No protections in a recondeur’s contract. My master could require that I wear this mask forever. My stomach clenched. Sweat dribbled down my back and sides as the pressure of Silos’s hand on my shoulder buckled my wobbling knees. He latched the band about my neck and secured the strip over my head, leaving me half blind, half deaf, and completely muted. Suffocating.

I panicked, trying to clear my clogging nostril, trying to suck enough air through the exposed half of my tight-bound mouth that I would not die. I scraped my arms across my face as if I could dislodge the hateful metal, and when I could not, I slung my bundled fists wildly into Silos, dug my feet into the rug, and lunged forward. My grandfather’s whimpers and screams drifted through the open doorway as they did in every hour in that house.
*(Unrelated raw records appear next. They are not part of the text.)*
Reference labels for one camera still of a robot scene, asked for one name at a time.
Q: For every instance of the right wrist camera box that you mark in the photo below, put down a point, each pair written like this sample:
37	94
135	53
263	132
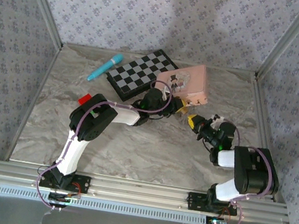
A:
217	119

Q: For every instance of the teal marker pen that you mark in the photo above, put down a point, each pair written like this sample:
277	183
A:
106	66

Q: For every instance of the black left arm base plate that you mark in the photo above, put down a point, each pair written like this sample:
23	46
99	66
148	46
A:
81	182

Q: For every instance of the folded black grey chessboard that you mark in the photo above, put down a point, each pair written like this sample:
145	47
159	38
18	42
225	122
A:
138	73

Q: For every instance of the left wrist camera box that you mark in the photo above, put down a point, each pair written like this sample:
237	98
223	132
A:
166	92

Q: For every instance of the pink tin box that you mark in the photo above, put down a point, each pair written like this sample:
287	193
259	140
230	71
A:
186	79

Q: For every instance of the aluminium frame post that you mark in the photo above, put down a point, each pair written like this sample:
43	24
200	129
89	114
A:
42	1
289	40

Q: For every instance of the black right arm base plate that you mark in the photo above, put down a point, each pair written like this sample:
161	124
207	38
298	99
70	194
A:
195	200

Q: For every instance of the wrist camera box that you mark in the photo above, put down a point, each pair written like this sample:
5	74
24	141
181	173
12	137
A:
166	92
217	119

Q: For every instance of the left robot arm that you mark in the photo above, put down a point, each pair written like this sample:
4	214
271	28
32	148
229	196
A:
94	120

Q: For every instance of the aluminium mounting rail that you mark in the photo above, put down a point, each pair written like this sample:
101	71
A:
137	191

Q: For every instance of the red toy building block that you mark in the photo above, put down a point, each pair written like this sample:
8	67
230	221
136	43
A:
84	99

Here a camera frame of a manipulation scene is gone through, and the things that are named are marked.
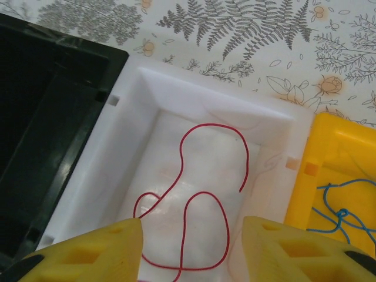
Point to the black plastic bin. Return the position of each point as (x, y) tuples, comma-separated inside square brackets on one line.
[(44, 117)]

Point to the yellow plastic bin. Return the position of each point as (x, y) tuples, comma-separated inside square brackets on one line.
[(337, 141)]

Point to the white plastic bin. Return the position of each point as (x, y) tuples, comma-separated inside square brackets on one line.
[(123, 147)]

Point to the floral tablecloth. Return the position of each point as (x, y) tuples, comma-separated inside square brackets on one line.
[(235, 29)]

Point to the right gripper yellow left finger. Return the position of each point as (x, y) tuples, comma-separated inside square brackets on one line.
[(88, 255)]

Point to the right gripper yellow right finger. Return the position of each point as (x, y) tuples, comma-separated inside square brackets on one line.
[(293, 255)]

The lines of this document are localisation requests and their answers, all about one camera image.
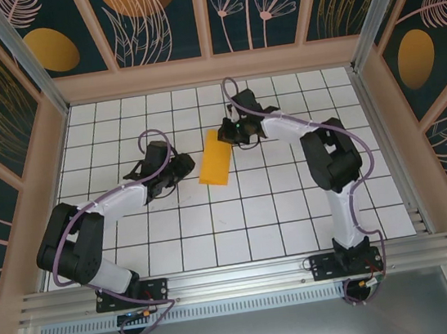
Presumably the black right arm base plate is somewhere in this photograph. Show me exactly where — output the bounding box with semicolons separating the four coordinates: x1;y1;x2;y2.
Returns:
308;245;385;283

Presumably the slotted grey cable duct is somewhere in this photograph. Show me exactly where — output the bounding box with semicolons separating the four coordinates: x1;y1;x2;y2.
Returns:
38;272;447;334

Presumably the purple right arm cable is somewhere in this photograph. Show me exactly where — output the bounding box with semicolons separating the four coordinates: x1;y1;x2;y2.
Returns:
221;60;393;320

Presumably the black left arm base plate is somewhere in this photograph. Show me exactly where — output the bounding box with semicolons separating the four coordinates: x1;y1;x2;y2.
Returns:
93;277;172;314

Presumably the long aluminium mounting rail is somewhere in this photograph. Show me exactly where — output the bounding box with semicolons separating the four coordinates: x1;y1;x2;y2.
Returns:
15;232;447;329

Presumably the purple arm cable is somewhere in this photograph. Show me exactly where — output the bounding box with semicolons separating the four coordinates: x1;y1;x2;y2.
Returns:
221;60;393;320
25;127;196;334

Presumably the aluminium corner post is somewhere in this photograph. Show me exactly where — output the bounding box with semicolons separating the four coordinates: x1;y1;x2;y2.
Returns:
343;0;429;73
0;0;71;123

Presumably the aluminium side rail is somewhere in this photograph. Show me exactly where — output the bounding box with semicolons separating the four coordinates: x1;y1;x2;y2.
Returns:
348;59;437;243

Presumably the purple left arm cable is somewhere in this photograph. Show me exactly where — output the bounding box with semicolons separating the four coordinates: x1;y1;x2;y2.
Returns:
25;127;196;334

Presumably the dark wall panel orange circle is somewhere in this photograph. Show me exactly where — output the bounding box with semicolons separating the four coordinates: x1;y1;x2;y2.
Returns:
86;0;204;73
“Settle, plebeiu,” said Silos. He grasped my flailing arms and shoved me down again. “Settle. You’ve plenty of air, if you’ll just calm down.”

His firm assurances eventually slowed my heart, and my gratitude set me weeping. He knelt to shackle my ankles, then hoisted me up and propelled me through the door.

The unending symphony of madness from the corner apartments accompanied our journey through the courtyards and arches. Poor devil. I sniffled like a sentimental drunkard. I’m as mad as you, Capatronn. They’ll lock me up in my own filth, too.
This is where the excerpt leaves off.